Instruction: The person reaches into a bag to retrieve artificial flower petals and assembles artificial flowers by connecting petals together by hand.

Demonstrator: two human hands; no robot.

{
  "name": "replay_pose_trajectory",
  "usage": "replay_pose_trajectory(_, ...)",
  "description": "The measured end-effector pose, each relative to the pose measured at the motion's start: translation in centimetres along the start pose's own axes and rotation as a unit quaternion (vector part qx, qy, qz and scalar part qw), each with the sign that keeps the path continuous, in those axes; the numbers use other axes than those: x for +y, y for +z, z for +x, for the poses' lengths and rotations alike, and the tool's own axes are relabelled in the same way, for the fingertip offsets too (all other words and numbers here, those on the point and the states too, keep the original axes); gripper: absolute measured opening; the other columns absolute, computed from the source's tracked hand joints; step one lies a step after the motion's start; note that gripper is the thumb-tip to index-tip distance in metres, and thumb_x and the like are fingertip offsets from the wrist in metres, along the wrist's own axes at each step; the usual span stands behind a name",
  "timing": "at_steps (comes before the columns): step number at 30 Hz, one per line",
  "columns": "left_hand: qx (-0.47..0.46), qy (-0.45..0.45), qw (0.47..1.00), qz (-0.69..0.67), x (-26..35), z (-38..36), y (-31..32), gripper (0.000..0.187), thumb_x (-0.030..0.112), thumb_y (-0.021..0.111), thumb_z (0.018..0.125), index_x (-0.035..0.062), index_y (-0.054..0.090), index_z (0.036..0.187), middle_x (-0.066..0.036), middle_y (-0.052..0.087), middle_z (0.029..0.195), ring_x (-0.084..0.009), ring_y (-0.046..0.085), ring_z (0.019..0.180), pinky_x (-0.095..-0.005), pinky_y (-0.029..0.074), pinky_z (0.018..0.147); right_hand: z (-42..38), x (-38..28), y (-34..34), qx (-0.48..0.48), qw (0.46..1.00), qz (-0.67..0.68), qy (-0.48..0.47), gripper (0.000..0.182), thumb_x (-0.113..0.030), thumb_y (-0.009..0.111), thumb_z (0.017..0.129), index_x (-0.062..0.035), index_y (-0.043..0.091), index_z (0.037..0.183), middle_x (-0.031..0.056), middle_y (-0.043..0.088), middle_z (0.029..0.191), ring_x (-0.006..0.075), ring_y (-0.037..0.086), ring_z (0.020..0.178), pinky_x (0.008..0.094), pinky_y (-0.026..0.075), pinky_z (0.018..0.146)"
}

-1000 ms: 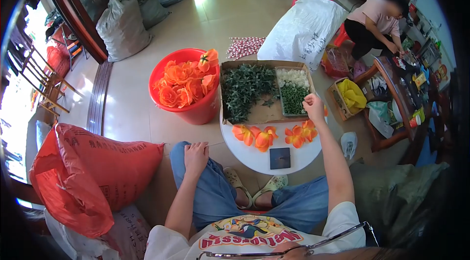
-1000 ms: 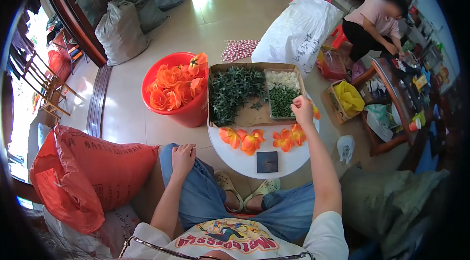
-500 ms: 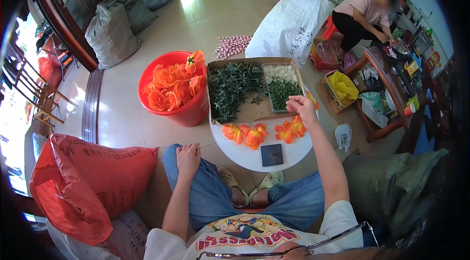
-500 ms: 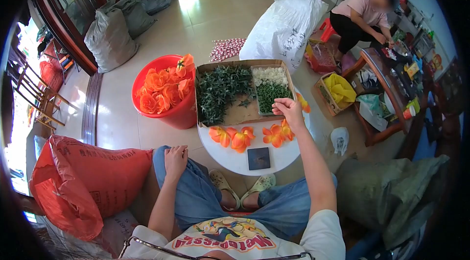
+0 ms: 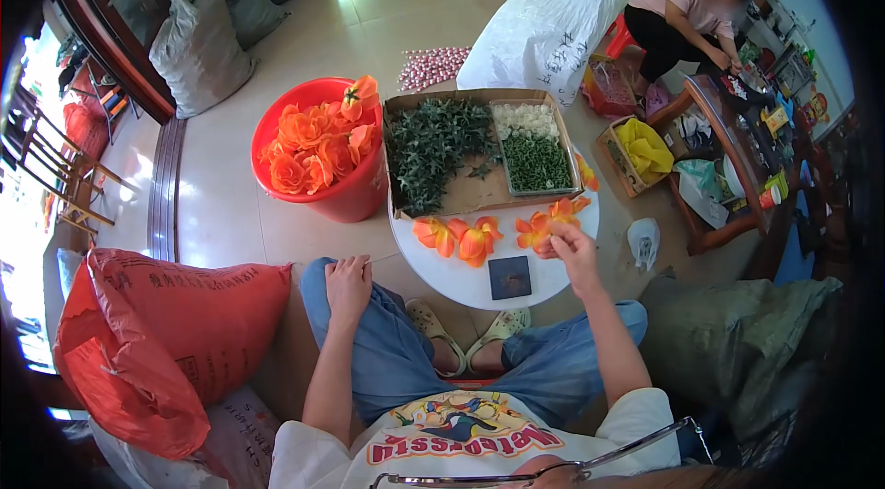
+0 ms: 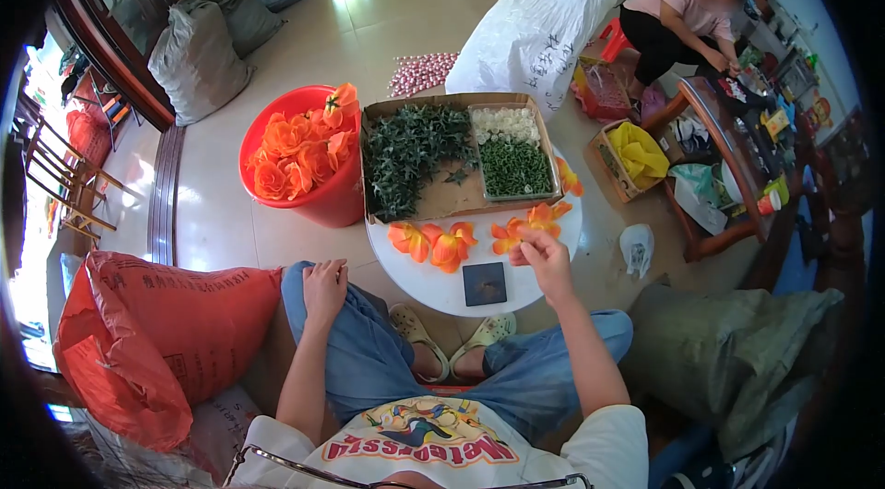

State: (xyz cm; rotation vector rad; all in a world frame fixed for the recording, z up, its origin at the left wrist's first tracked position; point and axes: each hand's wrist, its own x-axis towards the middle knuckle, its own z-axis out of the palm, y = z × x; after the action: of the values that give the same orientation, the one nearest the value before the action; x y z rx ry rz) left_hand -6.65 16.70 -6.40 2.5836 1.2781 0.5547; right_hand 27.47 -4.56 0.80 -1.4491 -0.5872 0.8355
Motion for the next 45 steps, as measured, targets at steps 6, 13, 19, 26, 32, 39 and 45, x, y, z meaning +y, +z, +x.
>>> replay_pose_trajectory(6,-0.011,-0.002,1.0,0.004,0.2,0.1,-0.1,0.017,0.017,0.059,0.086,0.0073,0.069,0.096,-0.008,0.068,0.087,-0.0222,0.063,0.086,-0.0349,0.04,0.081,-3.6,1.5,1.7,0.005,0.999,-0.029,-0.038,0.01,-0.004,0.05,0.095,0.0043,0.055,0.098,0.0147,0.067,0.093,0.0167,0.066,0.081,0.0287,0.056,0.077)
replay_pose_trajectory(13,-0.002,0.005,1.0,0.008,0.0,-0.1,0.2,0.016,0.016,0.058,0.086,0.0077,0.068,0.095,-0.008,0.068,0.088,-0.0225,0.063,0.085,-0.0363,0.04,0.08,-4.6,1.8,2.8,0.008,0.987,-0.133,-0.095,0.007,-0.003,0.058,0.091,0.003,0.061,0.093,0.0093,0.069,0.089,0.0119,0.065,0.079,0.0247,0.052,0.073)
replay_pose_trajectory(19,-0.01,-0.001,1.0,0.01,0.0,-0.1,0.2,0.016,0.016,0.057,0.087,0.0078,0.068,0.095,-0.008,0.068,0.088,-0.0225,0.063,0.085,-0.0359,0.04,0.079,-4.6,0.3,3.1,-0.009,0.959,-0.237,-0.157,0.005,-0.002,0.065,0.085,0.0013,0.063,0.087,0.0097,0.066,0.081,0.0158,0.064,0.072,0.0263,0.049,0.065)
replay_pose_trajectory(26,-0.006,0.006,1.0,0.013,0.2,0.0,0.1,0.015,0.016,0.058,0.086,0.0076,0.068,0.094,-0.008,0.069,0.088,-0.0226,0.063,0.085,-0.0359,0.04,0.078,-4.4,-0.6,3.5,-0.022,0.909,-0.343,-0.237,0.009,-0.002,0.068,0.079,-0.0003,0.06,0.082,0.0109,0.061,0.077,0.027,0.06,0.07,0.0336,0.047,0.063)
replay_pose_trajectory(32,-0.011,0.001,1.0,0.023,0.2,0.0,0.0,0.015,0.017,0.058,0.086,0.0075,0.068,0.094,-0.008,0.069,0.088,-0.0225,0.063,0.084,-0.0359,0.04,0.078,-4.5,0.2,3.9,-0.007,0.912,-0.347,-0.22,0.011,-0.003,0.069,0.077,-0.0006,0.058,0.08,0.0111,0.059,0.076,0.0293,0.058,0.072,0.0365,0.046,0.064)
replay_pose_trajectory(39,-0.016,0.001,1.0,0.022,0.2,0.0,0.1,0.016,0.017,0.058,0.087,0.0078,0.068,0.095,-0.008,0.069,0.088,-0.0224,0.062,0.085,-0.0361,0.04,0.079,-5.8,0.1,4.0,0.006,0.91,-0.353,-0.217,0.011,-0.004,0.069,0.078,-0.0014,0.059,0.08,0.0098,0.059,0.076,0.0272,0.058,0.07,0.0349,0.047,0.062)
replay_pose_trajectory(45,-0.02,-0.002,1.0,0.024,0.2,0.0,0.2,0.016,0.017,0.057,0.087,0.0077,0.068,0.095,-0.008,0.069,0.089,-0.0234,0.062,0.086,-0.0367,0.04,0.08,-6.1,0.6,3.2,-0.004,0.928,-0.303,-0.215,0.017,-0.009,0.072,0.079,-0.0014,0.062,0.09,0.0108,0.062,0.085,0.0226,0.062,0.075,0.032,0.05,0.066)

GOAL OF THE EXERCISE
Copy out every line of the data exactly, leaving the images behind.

TASK OUTPUT
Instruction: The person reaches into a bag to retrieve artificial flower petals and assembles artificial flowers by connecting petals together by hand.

Demonstrator: two human hands; no robot.

{
  "name": "replay_pose_trajectory",
  "usage": "replay_pose_trajectory(_, ...)",
  "description": "The measured end-effector pose, each relative to the pose measured at the motion's start: translation in centimetres along the start pose's own axes and rotation as a unit quaternion (vector part qx, qy, qz and scalar part qw), each with the sign that keeps the path continuous, in those axes; the numbers use other axes than those: x for +y, y for +z, z for +x, for the poses' lengths and rotations alike, and the tool's own axes are relabelled in the same way, for the fingertip offsets too (all other words and numbers here, those on the point and the states too, keep the original axes); gripper: absolute measured opening; the other columns absolute, computed from the source's tracked hand joints; step one lies a step after the motion's start; note that gripper is the thumb-tip to index-tip distance in metres, and thumb_x and the like are fingertip offsets from the wrist in metres, along the wrist's own axes at each step; the usual span stands behind a name",
  "timing": "at_steps (comes before the columns): step number at 30 Hz, one per line",
  "columns": "left_hand: qx (-0.47..0.46), qy (-0.45..0.45), qw (0.47..1.00), qz (-0.69..0.67), x (-26..35), z (-38..36), y (-31..32), gripper (0.000..0.187), thumb_x (-0.030..0.112), thumb_y (-0.021..0.111), thumb_z (0.018..0.125), index_x (-0.035..0.062), index_y (-0.054..0.090), index_z (0.036..0.187), middle_x (-0.066..0.036), middle_y (-0.052..0.087), middle_z (0.029..0.195), ring_x (-0.084..0.009), ring_y (-0.046..0.085), ring_z (0.019..0.180), pinky_x (-0.095..-0.005), pinky_y (-0.029..0.074), pinky_z (0.018..0.147); right_hand: z (-42..38), x (-38..28), y (-34..34), qx (-0.48..0.48), qw (0.46..1.00), qz (-0.67..0.68), qy (-0.48..0.47), gripper (0.000..0.182), thumb_x (-0.113..0.030), thumb_y (-0.009..0.111), thumb_z (0.017..0.129), index_x (-0.062..0.035), index_y (-0.043..0.091), index_z (0.037..0.183), middle_x (-0.031..0.056), middle_y (-0.043..0.088), middle_z (0.029..0.191), ring_x (-0.006..0.075), ring_y (-0.037..0.086), ring_z (0.020..0.178), pinky_x (0.008..0.094), pinky_y (-0.026..0.075), pinky_z (0.018..0.146)"
}

-1000 ms: 
-1000 ms: 
-500 ms: 
-500 ms: 
+0 ms: 
+0 ms: 

State: (xyz cm; rotation vector rad; all in a world frame fixed for the recording, z up, its origin at the left wrist's first tracked position; point and axes: each hand's wrist, its own x-axis towards the middle knuckle, its own z-axis out of the palm, y = z × x; after the action: of the values that give the same orientation, the one nearest the value before the action; x y z rx ry rz) left_hand -6.65 16.70 -6.40 2.5836 1.2781 0.5547; right_hand 27.47 -4.56 0.80 -1.4491 -0.5872 0.8355
Motion for the next 45 steps, as measured, targets at steps 6, 13, 19, 26, 32, 39 and 45, x, y, z meaning +y, +z, +x.
>>> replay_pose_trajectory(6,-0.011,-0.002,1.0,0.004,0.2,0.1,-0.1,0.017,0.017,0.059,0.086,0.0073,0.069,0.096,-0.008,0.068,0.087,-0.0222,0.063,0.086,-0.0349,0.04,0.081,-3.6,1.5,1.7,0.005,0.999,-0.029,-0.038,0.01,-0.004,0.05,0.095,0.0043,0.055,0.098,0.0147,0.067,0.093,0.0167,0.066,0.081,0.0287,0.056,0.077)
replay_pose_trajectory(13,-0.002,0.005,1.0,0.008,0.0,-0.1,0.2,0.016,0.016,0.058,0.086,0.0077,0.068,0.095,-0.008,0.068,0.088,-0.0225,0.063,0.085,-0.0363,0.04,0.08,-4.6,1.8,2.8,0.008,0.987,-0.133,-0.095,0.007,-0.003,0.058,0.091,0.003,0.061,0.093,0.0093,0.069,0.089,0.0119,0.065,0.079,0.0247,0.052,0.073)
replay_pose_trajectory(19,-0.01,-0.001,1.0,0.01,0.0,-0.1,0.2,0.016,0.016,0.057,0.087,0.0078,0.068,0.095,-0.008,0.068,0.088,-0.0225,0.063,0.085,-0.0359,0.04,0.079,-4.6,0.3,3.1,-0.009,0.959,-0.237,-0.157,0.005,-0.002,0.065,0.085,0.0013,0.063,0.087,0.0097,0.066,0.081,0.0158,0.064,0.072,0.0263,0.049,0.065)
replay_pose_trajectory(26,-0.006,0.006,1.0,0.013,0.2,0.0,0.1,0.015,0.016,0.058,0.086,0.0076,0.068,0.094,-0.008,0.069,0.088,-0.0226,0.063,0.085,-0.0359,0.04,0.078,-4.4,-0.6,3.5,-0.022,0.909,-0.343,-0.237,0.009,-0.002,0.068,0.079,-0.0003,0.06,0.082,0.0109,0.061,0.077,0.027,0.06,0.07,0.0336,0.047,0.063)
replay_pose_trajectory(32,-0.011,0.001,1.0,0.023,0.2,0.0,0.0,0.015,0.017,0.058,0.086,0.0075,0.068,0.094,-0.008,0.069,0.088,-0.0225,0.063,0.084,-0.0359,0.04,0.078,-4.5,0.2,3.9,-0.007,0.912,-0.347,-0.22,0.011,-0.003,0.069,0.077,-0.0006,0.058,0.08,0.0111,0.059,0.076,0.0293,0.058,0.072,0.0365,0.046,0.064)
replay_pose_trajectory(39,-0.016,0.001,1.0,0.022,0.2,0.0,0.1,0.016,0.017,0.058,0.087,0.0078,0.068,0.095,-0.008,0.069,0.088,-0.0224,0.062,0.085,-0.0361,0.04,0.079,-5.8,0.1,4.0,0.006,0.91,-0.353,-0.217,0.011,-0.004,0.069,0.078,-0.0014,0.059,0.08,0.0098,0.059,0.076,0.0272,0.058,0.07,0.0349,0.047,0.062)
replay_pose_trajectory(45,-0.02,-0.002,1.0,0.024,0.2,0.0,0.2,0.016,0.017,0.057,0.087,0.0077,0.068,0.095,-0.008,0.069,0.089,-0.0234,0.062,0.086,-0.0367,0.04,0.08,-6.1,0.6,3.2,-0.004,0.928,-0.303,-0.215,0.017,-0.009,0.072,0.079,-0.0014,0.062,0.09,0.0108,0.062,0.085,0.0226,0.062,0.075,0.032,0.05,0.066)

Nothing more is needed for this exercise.